But the Freud-fest that accompanies the centenary of the artist’s birth this year includes the first publication of his collected correspondence. Love Lucian has been put together by his former assistant David Dawson and the art critic Martin Gayford, who wrote a book about sitting for Freud (Man With a Blue Scarf, 2010).

Gayford tells The Art Newspaper that it was after he revisited his notebooks from that project that a book of letters became a possibility. “Looking through my notes I found that I had quite a bit more material. I was thinking it wouldn’t exactly be a memoir, more like extended biographical notes. I was talking to David [Dawson] about it four or five years ago, and he said somebody ought to do something about the letters; essentially the idea was David’s.”

But “doing something about the letters” proved a more daunting assignment than it sounds. For a start, where were they? When Gayford turned to what he hoped would be sure-fire sources of material, he more often than not drew a blank.

“Freud’s lover Lorna Wishart is said to have burned his letters. The letters to another girlfriend, Lady Caroline Blackwood, were lost in a house burglary in the 1990s, together with the letters of Robert Lowell, her husband. There are people that one would have expected him to write to such as Francis Bacon, but Bacon wasn’t a hoarder. Letters to the artist John Minton, perhaps? Well, there’s nothing in his effects,” Gayford says.

The artist in his studio in 1944, with his work The Painter’s Room on the easel
© Lucian Freud Archive

What’s more, the letters were hardly letters at all: they were postcards for the most part, scrawled in Freud’s childlike hand, complete with his lively misspellings.
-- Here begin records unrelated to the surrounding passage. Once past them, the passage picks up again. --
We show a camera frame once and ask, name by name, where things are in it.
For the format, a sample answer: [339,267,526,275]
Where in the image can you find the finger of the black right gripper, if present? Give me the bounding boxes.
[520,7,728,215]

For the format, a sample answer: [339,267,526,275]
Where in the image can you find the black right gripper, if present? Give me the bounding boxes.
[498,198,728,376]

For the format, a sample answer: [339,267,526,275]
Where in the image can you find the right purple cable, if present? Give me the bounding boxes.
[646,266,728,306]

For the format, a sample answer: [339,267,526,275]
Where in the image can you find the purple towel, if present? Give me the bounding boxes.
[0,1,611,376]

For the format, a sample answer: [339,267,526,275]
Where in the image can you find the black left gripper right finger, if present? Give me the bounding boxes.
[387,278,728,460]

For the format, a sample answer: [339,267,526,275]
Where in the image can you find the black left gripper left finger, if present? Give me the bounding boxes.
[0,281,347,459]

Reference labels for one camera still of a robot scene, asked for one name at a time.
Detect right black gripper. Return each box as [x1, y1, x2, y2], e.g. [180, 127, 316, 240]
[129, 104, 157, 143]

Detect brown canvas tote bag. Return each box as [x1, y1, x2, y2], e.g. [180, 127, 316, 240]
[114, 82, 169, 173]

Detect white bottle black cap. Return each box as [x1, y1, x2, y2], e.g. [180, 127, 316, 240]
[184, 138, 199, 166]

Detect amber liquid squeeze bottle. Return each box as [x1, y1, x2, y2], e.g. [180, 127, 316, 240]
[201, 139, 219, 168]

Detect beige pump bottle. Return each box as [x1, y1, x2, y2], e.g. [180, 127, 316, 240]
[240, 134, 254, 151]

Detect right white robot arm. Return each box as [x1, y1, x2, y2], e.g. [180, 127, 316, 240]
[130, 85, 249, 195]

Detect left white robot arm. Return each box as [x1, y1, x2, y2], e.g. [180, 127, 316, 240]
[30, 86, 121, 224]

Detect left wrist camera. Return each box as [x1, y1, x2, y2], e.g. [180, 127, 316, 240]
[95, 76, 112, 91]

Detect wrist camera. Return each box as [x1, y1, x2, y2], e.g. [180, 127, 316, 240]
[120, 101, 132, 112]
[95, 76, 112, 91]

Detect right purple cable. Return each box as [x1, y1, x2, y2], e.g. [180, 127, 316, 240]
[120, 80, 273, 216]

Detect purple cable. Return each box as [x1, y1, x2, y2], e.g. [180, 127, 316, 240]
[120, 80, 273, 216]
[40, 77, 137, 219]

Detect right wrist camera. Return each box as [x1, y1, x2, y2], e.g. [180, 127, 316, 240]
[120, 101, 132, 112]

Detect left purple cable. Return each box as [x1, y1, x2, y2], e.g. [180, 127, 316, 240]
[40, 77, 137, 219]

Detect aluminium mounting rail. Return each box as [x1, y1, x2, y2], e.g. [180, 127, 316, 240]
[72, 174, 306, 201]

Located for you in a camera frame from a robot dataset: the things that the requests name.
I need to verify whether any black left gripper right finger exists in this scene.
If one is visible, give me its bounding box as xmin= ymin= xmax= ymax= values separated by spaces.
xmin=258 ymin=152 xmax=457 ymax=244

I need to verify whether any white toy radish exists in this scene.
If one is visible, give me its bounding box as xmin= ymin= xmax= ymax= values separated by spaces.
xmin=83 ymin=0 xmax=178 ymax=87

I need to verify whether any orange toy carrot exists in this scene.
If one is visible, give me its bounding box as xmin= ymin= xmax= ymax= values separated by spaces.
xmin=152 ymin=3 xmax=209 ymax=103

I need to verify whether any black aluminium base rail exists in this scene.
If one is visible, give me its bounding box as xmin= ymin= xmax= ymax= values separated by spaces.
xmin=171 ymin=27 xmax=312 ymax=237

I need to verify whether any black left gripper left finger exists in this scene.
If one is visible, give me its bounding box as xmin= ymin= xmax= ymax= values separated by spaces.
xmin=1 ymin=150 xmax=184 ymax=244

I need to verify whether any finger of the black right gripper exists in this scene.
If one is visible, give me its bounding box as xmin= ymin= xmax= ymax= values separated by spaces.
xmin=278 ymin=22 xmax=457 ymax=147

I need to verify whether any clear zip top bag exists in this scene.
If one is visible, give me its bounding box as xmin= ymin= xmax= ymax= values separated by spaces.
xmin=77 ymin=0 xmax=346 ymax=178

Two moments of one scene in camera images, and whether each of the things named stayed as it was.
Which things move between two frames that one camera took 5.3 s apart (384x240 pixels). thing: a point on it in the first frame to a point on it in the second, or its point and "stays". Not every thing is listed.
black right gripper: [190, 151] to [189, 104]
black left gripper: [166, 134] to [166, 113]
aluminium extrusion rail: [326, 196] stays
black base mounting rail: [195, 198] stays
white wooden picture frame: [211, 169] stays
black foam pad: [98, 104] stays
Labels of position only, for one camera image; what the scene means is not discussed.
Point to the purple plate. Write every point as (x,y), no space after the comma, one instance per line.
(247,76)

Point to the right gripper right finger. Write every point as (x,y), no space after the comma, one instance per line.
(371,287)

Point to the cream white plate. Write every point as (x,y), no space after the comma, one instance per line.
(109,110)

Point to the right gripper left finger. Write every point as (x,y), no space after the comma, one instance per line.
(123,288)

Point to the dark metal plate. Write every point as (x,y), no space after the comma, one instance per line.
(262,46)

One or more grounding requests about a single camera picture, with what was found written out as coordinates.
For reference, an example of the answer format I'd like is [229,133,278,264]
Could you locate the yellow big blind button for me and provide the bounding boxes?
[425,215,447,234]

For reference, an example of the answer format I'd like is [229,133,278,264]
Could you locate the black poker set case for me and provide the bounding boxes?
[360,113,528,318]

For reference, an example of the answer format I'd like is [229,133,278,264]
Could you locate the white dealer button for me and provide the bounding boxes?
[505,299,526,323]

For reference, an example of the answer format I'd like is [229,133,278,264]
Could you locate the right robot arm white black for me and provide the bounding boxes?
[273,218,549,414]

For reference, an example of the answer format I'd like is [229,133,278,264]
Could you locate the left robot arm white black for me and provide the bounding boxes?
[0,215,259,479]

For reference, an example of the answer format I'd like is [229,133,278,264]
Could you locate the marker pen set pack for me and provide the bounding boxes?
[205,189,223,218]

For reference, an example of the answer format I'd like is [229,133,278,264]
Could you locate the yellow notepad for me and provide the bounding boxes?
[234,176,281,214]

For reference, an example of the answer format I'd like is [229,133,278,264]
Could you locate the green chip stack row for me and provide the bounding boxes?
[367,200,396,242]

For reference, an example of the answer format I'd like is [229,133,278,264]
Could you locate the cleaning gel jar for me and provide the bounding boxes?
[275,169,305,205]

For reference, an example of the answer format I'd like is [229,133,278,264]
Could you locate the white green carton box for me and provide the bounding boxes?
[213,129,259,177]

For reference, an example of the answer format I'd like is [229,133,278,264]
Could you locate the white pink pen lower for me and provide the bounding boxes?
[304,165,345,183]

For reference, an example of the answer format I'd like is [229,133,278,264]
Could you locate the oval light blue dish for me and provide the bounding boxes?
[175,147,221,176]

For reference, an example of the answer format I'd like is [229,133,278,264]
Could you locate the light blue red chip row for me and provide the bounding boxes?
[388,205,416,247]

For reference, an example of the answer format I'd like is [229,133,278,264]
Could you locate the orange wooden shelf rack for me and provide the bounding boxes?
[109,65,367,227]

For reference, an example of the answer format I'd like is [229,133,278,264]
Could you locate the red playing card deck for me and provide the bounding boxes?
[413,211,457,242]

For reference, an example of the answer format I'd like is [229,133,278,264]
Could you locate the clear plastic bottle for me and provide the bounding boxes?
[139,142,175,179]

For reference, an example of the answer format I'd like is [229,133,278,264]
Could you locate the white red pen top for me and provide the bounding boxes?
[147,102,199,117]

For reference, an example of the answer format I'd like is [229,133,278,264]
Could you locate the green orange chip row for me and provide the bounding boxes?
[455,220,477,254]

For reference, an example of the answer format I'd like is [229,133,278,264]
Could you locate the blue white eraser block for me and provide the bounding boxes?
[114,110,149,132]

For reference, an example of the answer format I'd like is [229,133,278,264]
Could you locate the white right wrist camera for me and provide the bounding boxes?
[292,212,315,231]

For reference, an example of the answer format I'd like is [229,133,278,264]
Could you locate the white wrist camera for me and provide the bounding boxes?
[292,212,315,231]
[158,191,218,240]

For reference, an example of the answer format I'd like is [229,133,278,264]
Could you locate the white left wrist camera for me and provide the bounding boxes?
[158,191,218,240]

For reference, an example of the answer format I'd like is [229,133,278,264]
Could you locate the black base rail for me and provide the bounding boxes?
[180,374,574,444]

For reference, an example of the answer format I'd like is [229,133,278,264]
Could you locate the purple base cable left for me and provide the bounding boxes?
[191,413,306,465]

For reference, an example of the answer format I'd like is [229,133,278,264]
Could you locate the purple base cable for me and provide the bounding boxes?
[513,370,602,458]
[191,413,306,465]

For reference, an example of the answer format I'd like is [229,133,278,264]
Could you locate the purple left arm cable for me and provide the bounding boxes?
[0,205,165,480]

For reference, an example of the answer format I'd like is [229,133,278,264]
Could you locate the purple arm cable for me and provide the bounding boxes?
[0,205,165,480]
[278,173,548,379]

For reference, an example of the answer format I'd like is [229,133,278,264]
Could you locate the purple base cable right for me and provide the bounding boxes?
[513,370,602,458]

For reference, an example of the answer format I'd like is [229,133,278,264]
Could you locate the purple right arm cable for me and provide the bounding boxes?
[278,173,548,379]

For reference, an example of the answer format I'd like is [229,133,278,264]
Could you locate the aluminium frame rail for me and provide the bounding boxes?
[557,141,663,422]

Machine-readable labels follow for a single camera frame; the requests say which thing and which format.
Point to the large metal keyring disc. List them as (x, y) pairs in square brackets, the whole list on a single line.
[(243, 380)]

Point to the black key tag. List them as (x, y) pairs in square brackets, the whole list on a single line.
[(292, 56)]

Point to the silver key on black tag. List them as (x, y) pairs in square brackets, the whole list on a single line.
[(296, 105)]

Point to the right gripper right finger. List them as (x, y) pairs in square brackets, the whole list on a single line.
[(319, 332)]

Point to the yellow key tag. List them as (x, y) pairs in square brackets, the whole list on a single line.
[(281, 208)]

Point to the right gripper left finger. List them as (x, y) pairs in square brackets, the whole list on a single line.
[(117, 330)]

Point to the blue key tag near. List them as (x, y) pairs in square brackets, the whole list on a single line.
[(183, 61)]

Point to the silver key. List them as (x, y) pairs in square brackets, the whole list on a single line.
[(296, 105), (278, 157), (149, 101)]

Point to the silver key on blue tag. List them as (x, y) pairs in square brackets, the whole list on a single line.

The book reproduces the cards recto and verso, as it were, alongside handy transcripts.

But Gayford had one particular pot of gold in his sights. “I had a feeling that I should pursue Craxton,” he says, referring to Freud’s friend and fellow artist John Craxton. “I got in touch with his biographer, Ian Collins, and that led to a fantastic box of letters.”

Most of the Craxton correspondence has never been seen before. The same is true of a drawing in black crayon of Craxton by Freud, Crax with Mustache [sic] (1946), which is reproduced in the book. Gayford adds: “I also came across a floorboard from the house where Craxton’s aunt lived in Abercorn Place, St John’s Wood, on which both artists painted.”

Despite the title of the new book, Freud rarely signed his letters with his first name. Sometimes he just put his initial. To his friends especially, the artist was known by a variety of nicknames. Gayford says: “There was endless wordplay. He was called things like ‘Peter the Hooch’, [perhaps after the Dutch Golden Age painter Pieter de Hooch], ‘Hooch’, ‘Spooch’.”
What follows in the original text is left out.